From c8240905a8bf5496eb550c63059fc11c5331c421 Mon Sep 17 00:00:00 2001
From: vahidrezanezhad <vahid631983@gmail.com>
Date: Mon, 26 Jan 2026 13:36:24 +0100
Subject: [PATCH 3/7] Fix label generation by selecting largest contour when
 erosion splits shapes

---
 src/eynollah/training/gt_gen_utils.py | 7 ++++++-
 1 file changed, 6 insertions(+), 1 deletion(-)

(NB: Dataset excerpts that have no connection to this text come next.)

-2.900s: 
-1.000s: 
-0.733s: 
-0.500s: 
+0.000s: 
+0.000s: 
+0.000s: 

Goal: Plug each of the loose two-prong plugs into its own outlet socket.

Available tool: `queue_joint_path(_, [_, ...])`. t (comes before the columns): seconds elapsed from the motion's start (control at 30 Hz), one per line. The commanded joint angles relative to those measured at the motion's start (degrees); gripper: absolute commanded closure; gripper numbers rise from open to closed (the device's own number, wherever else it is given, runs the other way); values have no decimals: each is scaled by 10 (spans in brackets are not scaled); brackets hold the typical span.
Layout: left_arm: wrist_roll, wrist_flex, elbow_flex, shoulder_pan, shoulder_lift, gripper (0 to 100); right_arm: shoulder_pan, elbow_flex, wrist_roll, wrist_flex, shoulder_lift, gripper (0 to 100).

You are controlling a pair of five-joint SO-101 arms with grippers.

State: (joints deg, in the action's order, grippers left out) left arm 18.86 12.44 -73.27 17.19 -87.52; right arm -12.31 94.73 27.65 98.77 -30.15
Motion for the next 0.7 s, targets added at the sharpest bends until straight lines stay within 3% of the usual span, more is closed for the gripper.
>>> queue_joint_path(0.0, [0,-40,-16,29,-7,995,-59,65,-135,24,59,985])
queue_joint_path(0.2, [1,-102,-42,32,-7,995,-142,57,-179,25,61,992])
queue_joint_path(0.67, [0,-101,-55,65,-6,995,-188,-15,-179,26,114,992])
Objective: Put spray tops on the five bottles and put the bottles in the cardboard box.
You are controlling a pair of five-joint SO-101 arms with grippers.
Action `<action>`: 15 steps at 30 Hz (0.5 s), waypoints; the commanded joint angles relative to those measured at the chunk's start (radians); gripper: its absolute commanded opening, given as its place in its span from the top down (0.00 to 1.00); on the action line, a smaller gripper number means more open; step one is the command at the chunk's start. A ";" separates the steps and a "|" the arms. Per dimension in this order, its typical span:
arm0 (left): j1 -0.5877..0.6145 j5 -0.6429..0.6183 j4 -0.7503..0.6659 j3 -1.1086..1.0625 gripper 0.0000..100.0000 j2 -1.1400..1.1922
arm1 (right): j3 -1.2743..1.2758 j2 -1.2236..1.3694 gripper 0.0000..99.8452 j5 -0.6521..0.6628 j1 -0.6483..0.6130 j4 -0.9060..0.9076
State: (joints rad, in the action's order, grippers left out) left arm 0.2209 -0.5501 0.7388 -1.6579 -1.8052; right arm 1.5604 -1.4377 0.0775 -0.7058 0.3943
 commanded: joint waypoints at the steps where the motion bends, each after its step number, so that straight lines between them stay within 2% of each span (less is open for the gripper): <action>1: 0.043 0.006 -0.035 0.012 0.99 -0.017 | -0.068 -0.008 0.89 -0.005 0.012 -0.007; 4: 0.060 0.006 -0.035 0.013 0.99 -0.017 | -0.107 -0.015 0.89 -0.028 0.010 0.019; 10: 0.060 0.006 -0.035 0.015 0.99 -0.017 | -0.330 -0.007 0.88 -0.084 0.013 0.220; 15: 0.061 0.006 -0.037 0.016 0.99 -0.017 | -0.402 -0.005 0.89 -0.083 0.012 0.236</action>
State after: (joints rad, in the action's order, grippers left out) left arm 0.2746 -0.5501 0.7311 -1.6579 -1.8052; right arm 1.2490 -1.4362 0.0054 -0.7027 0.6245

diff --git a/src/eynollah/training/gt_gen_utils.py b/src/eynollah/training/gt_gen_utils.py
index 2e3428b..1eeb5ad 100644
--- a/src/eynollah/training/gt_gen_utils.py
+++ b/src/eynollah/training/gt_gen_utils.py
@@ -231,7 +231,12 @@ def update_region_contours(co_text, img_boundary, erosion_rate, dilation_rate, y
         con_eroded = return_contours_of_interested_region(img_boundary_in,pixel, min_size )
         
         try:
-            co_text_eroded.append(con_eroded[0])
+            if len(con_eroded)>1:
+                cnt_size = np.array([cv2.contourArea(con_eroded[j]) for j in range(len(con_eroded))])
+                cnt = contours[np.argmax(cnt_size)]
+                co_text_eroded.append(cnt)
+            else:
+                co_text_eroded.append(con_eroded[0])
         except:
             co_text_eroded.append(con)
         

From 30f39e73837f766d17026b8733ce95ee3faf6b3a Mon Sep 17 00:00:00 2001
From: vahidrezanezhad <vahid631983@gmail.com>
Date: Mon, 26 Jan 2026 13:56:34 +0100
Subject: [PATCH 4/7] mapregion is added to labels

---
 .../training/generate_gt_for_training.py      |  2 +-
 src/eynollah/training/gt_gen_utils.py         | 72 ++++++++++++++++++-
 2 files changed, 70 insertions(+), 4 deletions(-)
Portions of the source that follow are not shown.